Most sites were trivial to convert. For example, 74d.com has nothing except “hey, maybe some day someone will pay me an insane amount of money for this domain”. Other sites required more planning. The biggest problem with starting to serve an existing site via HTTPS is all images, CSS and JS also needs to be served via HTTPS, even if the domain is configured to completely redirect from HTTP to HTTPS. finnie.org is a deceptively massive site, with decades worth of junk layered on it (the domain itself is actually coming up on its 20 year anniversary in April), so it took a lot of grepping for places where I had hard-coded HTTP content. I’m sure I’ve missed places, but most of it has been fixed.
finnix.org is another example of requiring a lot of thought. The main site itself, a mostly self-referential MediaWiki site, was easy to do. But it also has about a dozen subdomains which required individual examination. For example, archive.finnix.org is a static site which just serves files; trivial to redirect to HTTPS, right? Problem is, they are mostly fetched by apt, which 1) does not follow HTTP redirects, and 2) does not support HTTPS unless an additional transport package is installed. So if I switched that to HTTPS only, it would break a number of Finnix operations. In the end, I decided on serving both HTTP and HTTPS, and setting it up so if you go to http://archive.finnix.org/ it’ll redirect to https://archive.finnix.org/, but individual files can be retrieved via either HTTP or HTTPS.
In total, I’ve created 22 certificates, covering 41 hostnames. As Let’s Encrypt is now essentially the only free CA, I wish them well, and have even donated $100 to their non-profit. This is really putting all my eggs in one basket; once you go to HTTPS-only for a site, it’s very hard to go back.
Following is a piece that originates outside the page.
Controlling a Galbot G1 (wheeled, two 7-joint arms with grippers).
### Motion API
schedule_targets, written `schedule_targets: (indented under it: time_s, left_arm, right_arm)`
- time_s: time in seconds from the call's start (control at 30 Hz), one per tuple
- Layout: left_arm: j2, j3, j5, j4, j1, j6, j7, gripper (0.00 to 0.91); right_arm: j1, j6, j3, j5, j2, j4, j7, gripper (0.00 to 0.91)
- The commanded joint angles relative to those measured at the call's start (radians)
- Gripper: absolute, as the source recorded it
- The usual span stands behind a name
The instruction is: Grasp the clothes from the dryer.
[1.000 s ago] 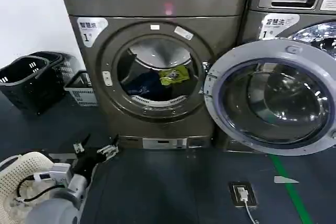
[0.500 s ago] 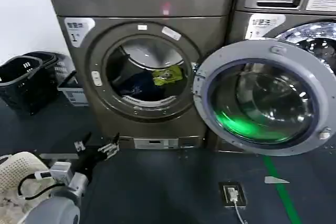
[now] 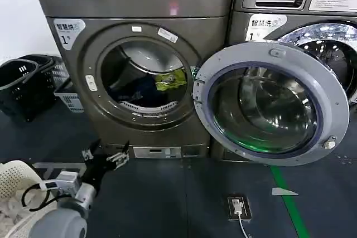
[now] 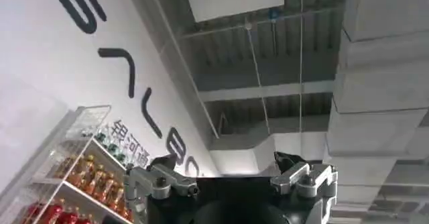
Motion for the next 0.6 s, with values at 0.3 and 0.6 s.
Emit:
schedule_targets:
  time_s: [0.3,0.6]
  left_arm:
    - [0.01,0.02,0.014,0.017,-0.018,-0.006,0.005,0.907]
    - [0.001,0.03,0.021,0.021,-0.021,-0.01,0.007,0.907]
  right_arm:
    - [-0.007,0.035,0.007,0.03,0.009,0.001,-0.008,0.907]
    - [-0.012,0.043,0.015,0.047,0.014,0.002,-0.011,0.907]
Edit: It’s been pointed out that you can get around SNI issues by using multiple Subject Alternative Names (SANs) with Let’s Encrypt, as SAN has much more older support than SNI current does. I had been using SANs for multiple similar hostnames on a certificate (e.g. www.finnie.org had a SAN for finnie.org), but thought certbot required them all to have a single document root. Turns out you can define a “webroot map” for multiple hostnames to multiple document roots, and there are no defined limits to the number of SANs you can use (though it appears the accepted effective limit in the industry is about 100).
The big downside of one cert with multiple SANs is you are now publicy advertising a group of which sites you are administering, but in this case I’m fine with that. I’ve changed things so 37 of my hostnames are now covered under one certificate.
Also, the part about Ubuntu precise’s wget not supporting SNI is no longer correct. Thankfully SNI support for wget had been backported to precise in May 2016.